── The data

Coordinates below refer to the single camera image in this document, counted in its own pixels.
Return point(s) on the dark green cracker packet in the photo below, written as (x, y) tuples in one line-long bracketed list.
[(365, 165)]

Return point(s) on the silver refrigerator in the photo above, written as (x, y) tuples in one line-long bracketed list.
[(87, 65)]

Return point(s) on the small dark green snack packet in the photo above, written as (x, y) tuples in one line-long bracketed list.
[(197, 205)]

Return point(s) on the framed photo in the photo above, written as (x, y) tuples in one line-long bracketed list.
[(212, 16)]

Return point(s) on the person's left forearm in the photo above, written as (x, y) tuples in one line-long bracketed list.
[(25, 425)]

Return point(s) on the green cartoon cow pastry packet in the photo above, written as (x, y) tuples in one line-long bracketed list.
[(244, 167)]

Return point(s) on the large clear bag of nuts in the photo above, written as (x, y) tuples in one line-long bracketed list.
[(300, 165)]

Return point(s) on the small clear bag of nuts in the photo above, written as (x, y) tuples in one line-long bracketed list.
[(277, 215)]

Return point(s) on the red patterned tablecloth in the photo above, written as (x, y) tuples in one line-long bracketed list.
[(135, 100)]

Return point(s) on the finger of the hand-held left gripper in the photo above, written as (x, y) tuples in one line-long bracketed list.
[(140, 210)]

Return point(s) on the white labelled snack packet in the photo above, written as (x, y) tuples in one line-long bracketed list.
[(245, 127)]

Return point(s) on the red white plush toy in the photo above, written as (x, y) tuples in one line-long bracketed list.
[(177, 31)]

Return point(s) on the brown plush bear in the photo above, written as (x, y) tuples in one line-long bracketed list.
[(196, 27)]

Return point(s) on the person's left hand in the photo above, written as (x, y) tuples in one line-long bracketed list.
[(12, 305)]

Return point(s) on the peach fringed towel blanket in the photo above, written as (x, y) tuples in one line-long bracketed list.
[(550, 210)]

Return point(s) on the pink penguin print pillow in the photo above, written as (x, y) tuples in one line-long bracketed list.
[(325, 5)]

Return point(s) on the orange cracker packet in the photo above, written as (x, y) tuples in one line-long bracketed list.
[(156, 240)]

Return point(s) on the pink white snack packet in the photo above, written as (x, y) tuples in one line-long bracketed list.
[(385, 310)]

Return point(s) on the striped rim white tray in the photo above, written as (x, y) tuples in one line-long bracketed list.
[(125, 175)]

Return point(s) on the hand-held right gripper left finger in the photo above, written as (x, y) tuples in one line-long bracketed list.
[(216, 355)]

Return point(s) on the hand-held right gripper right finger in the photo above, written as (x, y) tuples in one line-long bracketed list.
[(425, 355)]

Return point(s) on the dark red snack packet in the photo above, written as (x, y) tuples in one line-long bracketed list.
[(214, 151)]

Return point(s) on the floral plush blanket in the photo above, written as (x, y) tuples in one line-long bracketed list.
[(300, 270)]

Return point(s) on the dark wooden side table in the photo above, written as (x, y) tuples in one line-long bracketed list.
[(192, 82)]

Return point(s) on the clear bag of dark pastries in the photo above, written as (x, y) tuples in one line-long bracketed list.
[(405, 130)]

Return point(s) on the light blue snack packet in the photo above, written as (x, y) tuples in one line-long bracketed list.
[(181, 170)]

────

**Exercise details**: In the listing above, the line with "Return point(s) on the dark wooden" starts the part to copy. Copy it through the last line exactly, with nothing else.

**Your response**:
Return point(s) on the dark wooden side table in the photo above, written as (x, y) tuples in one line-long bracketed list.
[(192, 82)]

Return point(s) on the clear bag of dark pastries in the photo above, written as (x, y) tuples in one line-long bracketed list.
[(405, 130)]

Return point(s) on the light blue snack packet in the photo above, written as (x, y) tuples in one line-long bracketed list.
[(181, 170)]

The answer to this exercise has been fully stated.